Dissection of TALE-dependent gene activation reveals that they induce transcription cooperatively and in both orientations

authored by
Jana Streubel, Heidi Baum, Jan Grau, Johannes Stuttman, Jens Boch
Abstract

Plant-pathogenic Xanthomonas bacteria inject transcription activator-like effector proteins (TALEs) into host cells to specifically induce transcription of plant genes and enhance susceptibility. Although the DNA-binding mode is well-understood it is still ambiguous how TALEs initiate transcription and whether additional promoter elements are needed to support this. To systematically dissect prerequisites for transcriptional initiation the activity of one TALE was compared on different synthetic Bs4 promoter fragments. In addition, a large collection of artificial TALEs spanning the OsSWEET14 promoter was compared.
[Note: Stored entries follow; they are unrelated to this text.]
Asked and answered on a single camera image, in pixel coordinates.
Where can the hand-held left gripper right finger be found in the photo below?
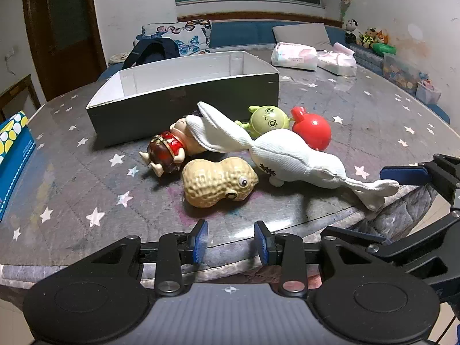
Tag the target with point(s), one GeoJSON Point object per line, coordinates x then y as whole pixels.
{"type": "Point", "coordinates": [260, 242]}

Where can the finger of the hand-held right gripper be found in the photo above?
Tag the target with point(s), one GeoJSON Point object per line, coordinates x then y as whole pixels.
{"type": "Point", "coordinates": [424, 244]}
{"type": "Point", "coordinates": [402, 175]}

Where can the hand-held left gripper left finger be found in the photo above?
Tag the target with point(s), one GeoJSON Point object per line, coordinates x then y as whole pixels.
{"type": "Point", "coordinates": [200, 242]}

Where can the beige peanut toy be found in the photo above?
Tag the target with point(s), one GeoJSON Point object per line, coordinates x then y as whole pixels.
{"type": "Point", "coordinates": [208, 183]}

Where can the white plush rabbit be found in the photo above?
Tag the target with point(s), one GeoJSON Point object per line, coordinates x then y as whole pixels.
{"type": "Point", "coordinates": [287, 154]}

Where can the red dress doll figure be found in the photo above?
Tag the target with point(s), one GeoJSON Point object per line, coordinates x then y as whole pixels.
{"type": "Point", "coordinates": [169, 148]}

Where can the red apple toy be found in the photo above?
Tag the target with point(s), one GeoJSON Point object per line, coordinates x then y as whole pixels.
{"type": "Point", "coordinates": [312, 129]}

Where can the green round face toy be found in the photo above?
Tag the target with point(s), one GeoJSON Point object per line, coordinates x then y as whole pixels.
{"type": "Point", "coordinates": [267, 120]}

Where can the grey cardboard box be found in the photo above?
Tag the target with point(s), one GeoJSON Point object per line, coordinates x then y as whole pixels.
{"type": "Point", "coordinates": [143, 115]}

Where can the small clear plastic box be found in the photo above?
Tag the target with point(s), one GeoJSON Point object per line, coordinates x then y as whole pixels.
{"type": "Point", "coordinates": [428, 90]}

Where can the clear toy storage box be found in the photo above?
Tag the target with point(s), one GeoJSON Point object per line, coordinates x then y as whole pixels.
{"type": "Point", "coordinates": [400, 72]}

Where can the star print table cover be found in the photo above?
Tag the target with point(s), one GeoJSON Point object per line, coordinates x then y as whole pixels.
{"type": "Point", "coordinates": [90, 187]}

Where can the white pink tissue pack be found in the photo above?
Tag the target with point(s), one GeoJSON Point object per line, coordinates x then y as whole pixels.
{"type": "Point", "coordinates": [339, 63]}
{"type": "Point", "coordinates": [293, 57]}

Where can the orange plush toy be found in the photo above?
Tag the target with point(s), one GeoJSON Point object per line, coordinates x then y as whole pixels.
{"type": "Point", "coordinates": [381, 36]}

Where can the yellow striped plush toy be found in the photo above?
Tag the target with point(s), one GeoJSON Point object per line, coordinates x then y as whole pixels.
{"type": "Point", "coordinates": [367, 39]}

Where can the panda plush toy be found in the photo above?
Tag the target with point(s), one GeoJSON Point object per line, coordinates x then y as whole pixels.
{"type": "Point", "coordinates": [351, 30]}

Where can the grey pillow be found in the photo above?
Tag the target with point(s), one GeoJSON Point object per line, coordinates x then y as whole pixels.
{"type": "Point", "coordinates": [302, 33]}

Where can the plush flower bouquet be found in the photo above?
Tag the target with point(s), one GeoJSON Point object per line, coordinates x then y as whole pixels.
{"type": "Point", "coordinates": [345, 0]}

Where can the dark blue backpack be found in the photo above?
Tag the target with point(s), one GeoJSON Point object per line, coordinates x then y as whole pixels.
{"type": "Point", "coordinates": [151, 52]}

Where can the beige cloth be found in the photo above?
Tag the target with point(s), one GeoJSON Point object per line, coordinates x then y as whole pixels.
{"type": "Point", "coordinates": [118, 59]}

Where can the blue dotted tissue box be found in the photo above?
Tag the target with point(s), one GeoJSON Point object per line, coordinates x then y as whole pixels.
{"type": "Point", "coordinates": [14, 165]}

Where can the butterfly print pillow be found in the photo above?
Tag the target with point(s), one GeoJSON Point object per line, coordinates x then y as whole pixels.
{"type": "Point", "coordinates": [190, 36]}

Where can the blue sofa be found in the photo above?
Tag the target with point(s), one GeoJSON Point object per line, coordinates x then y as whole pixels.
{"type": "Point", "coordinates": [237, 34]}

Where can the wooden chair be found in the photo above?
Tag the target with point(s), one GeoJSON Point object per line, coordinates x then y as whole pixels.
{"type": "Point", "coordinates": [21, 93]}

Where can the brown wooden door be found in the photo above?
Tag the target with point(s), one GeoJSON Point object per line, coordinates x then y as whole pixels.
{"type": "Point", "coordinates": [64, 43]}

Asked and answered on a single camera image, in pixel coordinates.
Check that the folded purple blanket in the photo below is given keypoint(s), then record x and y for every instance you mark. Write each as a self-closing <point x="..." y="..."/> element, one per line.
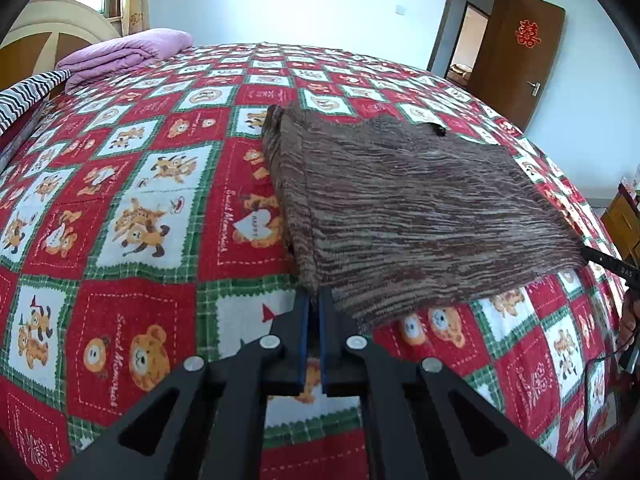
<point x="125" y="52"/>

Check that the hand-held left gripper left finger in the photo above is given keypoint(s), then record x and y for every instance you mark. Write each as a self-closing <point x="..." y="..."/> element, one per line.
<point x="301" y="340"/>

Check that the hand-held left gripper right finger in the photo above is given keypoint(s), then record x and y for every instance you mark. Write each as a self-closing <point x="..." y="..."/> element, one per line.
<point x="326" y="340"/>

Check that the brown knitted sweater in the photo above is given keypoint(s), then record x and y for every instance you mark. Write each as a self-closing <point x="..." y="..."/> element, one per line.
<point x="400" y="210"/>

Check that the brown wooden door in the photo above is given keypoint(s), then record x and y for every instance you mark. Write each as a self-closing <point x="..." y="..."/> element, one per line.
<point x="515" y="70"/>

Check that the brown sofa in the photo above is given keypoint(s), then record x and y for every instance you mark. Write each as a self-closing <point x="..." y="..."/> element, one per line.
<point x="460" y="72"/>

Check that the person's right hand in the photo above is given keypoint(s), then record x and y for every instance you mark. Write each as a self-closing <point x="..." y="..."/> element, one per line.
<point x="629" y="317"/>

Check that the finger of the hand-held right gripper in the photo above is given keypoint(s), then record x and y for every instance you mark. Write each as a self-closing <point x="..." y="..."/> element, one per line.
<point x="612" y="264"/>

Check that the red paper door decoration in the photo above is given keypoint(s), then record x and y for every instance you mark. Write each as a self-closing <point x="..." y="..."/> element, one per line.
<point x="529" y="34"/>

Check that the red checked bear bedspread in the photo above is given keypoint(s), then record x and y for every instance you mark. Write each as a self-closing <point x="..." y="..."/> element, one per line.
<point x="140" y="210"/>

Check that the cream and brown headboard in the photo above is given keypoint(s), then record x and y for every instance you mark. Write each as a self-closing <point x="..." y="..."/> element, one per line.
<point x="50" y="35"/>

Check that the striped pillow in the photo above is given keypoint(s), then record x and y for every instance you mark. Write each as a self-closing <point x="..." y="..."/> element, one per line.
<point x="30" y="95"/>

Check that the brown door frame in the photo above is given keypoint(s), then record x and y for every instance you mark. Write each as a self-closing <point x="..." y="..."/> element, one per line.
<point x="445" y="10"/>

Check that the wooden cabinet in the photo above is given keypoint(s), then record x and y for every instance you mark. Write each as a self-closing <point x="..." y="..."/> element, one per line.
<point x="625" y="220"/>

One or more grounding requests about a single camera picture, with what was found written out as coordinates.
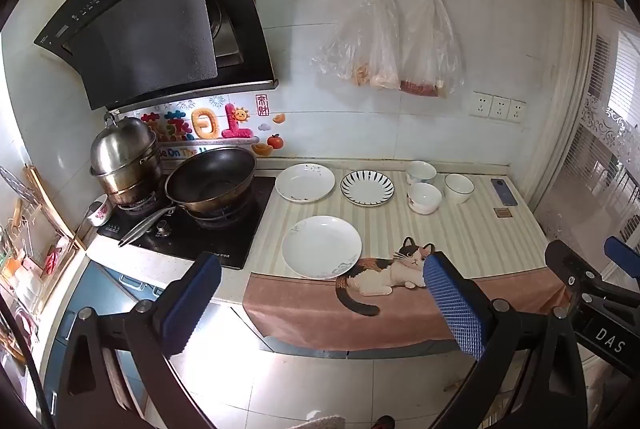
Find white bowl blue rim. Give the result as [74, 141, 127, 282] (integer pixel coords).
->
[444, 173, 475, 204]

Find black range hood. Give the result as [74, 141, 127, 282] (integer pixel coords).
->
[33, 0, 278, 111]

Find white plate black stripes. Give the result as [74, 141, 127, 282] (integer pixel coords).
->
[340, 170, 395, 206]

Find striped cat print counter mat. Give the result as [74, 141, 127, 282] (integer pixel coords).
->
[242, 166, 571, 352]

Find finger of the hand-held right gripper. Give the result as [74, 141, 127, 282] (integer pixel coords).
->
[544, 239, 640, 310]
[603, 236, 640, 273]

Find blue cabinet door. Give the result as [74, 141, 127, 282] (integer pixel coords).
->
[42, 259, 166, 429]

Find small white cup red print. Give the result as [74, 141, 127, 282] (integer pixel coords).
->
[86, 198, 113, 227]

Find black gas stove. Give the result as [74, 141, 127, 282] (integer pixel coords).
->
[96, 176, 277, 271]

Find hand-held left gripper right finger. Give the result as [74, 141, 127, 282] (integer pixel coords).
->
[423, 251, 589, 429]

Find blue smartphone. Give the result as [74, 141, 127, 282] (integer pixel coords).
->
[490, 178, 517, 206]

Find window with metal grille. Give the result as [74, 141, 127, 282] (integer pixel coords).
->
[535, 4, 640, 255]

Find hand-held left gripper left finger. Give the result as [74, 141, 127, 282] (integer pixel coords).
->
[52, 251, 223, 429]

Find clear plastic bag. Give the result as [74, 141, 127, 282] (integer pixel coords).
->
[312, 0, 402, 88]
[399, 0, 466, 100]

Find colourful wall sticker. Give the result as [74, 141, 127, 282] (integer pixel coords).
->
[122, 96, 288, 157]

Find large white plate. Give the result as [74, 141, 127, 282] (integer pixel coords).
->
[281, 215, 363, 280]

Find black wok with steel handle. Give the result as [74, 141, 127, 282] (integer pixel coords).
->
[118, 146, 257, 248]

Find stainless steel steamer pot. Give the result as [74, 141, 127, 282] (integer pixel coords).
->
[90, 111, 165, 210]

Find white bowl floral print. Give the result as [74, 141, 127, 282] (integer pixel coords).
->
[407, 182, 443, 215]
[405, 160, 438, 187]

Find wire storage rack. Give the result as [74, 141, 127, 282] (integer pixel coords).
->
[0, 166, 91, 360]

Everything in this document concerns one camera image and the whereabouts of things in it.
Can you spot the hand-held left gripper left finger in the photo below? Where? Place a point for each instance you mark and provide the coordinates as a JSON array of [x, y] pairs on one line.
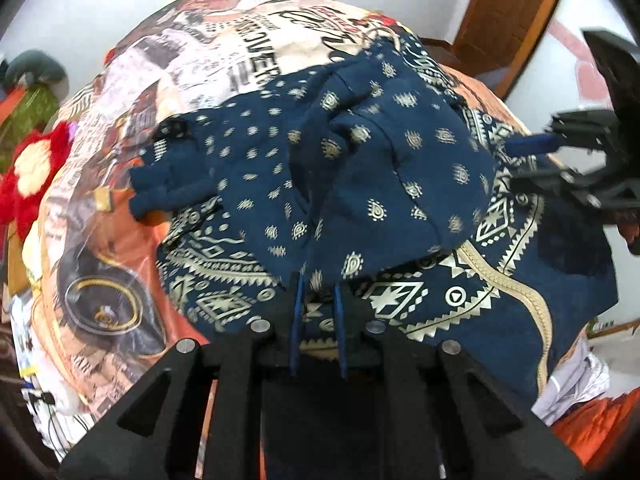
[[296, 325]]

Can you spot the wooden wardrobe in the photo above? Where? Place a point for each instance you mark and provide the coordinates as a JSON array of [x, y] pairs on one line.
[[505, 15]]

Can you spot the white heart-print sliding door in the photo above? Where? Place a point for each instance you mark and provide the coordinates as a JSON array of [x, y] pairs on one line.
[[575, 75]]

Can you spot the white cloth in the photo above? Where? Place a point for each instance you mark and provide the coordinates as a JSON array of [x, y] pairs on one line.
[[575, 380]]

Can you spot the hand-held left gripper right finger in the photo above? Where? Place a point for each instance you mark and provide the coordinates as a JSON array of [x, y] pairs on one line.
[[341, 330]]

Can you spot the printed blanket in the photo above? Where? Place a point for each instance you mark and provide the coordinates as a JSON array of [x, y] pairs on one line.
[[200, 65]]

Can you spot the green patterned box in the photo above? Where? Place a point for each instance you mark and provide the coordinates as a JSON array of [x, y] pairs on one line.
[[25, 115]]

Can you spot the red plush toy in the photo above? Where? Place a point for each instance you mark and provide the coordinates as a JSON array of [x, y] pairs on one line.
[[50, 145]]

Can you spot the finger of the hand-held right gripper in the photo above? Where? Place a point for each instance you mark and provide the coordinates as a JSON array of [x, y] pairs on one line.
[[530, 144], [560, 180]]

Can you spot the navy patterned hooded jacket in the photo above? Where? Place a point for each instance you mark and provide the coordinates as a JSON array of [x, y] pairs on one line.
[[390, 160]]

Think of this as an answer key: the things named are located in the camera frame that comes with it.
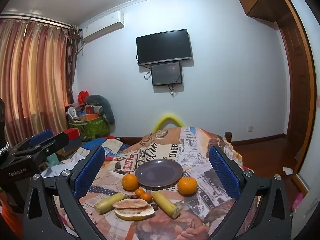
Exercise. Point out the green fabric bag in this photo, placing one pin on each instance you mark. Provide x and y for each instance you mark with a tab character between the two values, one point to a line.
96	128

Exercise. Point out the white wall socket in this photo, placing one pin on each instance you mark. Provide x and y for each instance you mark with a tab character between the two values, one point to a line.
250	128

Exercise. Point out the white air conditioner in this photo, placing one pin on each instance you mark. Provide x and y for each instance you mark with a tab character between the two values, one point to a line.
102	28

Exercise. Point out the white paper scrap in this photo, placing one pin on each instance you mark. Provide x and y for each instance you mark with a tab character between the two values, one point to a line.
287	170

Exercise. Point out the white cloth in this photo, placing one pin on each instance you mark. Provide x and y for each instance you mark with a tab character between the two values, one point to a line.
72	160

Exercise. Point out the red plastic bag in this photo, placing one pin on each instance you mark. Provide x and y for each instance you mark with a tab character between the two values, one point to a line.
82	96

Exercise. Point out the red box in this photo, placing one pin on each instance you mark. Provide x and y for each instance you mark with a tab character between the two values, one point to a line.
72	133

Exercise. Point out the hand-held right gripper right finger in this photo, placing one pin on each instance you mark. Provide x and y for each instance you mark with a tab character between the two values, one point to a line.
223	172

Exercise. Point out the yellow curved chair back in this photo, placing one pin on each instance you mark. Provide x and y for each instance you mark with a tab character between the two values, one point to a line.
162	120

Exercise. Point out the brown wooden door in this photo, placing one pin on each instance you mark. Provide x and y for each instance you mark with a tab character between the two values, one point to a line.
296	85

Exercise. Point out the orange cardboard box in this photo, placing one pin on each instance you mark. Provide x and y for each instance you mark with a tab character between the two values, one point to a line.
90	117

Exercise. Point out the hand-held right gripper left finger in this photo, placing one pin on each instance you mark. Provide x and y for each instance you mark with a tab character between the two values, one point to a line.
89	172

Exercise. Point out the dark wooden bed frame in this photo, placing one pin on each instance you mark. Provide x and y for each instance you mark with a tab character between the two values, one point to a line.
132	140

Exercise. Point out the newspaper print tablecloth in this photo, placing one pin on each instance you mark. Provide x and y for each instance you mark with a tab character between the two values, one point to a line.
162	150

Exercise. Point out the large orange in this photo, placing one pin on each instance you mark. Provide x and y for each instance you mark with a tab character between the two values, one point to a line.
187	185
130	182

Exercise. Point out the dark red grape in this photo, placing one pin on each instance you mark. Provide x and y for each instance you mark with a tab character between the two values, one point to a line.
155	206
132	197

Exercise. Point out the small tangerine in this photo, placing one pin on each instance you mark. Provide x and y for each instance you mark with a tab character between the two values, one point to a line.
146	197
139	192

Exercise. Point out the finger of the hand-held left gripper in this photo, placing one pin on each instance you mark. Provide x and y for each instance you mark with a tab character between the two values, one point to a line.
40	136
58	141

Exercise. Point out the blue patchwork quilt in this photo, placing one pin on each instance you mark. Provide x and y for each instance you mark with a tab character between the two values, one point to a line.
112	145

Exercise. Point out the grey plush pillow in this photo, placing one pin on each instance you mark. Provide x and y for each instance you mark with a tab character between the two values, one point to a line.
106	107

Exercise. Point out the pink plastic item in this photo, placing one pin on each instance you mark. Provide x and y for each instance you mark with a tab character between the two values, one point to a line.
298	201

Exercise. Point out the purple ceramic plate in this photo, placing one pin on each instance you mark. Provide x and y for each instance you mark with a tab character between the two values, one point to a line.
160	172

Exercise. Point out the orange striped curtain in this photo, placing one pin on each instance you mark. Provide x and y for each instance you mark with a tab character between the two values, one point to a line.
32	75

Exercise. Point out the dark brown curtain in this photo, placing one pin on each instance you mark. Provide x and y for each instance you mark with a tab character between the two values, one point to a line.
72	60

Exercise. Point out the black wall television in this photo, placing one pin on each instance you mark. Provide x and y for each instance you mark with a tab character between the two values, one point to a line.
163	47

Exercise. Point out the small black wall monitor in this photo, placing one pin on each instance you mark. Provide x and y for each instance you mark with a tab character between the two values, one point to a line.
166	74

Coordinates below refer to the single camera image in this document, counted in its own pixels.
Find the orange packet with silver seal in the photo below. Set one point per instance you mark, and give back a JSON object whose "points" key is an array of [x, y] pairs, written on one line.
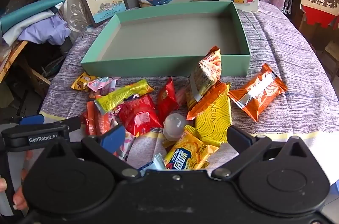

We show that the presence of a TALE alone is not sufficient to initiate transcription suggesting the requirement of additional supporting promoter elements. At the OsSWEET14 promoter TALEs can initiate transcription from various positions, in a synergistic manner of multiple TALEs binding in parallel to the promoter, and even by binding in reverse orientation. TALEs are known to shift the transcriptional start site, but our data show that this shift depends on the individual position of a TALE within a promoter context. Our results implicate that TALEs function like classical enhancer-binding proteins and initiate transcription in both orientations which has consequences for in planta target gene prediction and design of artificial activators.

Organisation(s)
Section Plant Biotechnology
External Organisation(s)
Martin Luther University Halle-Wittenberg
Type
Article
Journal
PLoS ONE
Volume
12
ISSN
1932-6203
Publication date
16.03.2017
Publication status
Published
Peer reviewed
Yes
ASJC Scopus subject areas
Biochemistry, Genetics and Molecular Biology(all), Agricultural and Biological Sciences(all), General
Electronic version(s)
https://doi.org/10.1371/journal.pone.0173580 (Access: Open)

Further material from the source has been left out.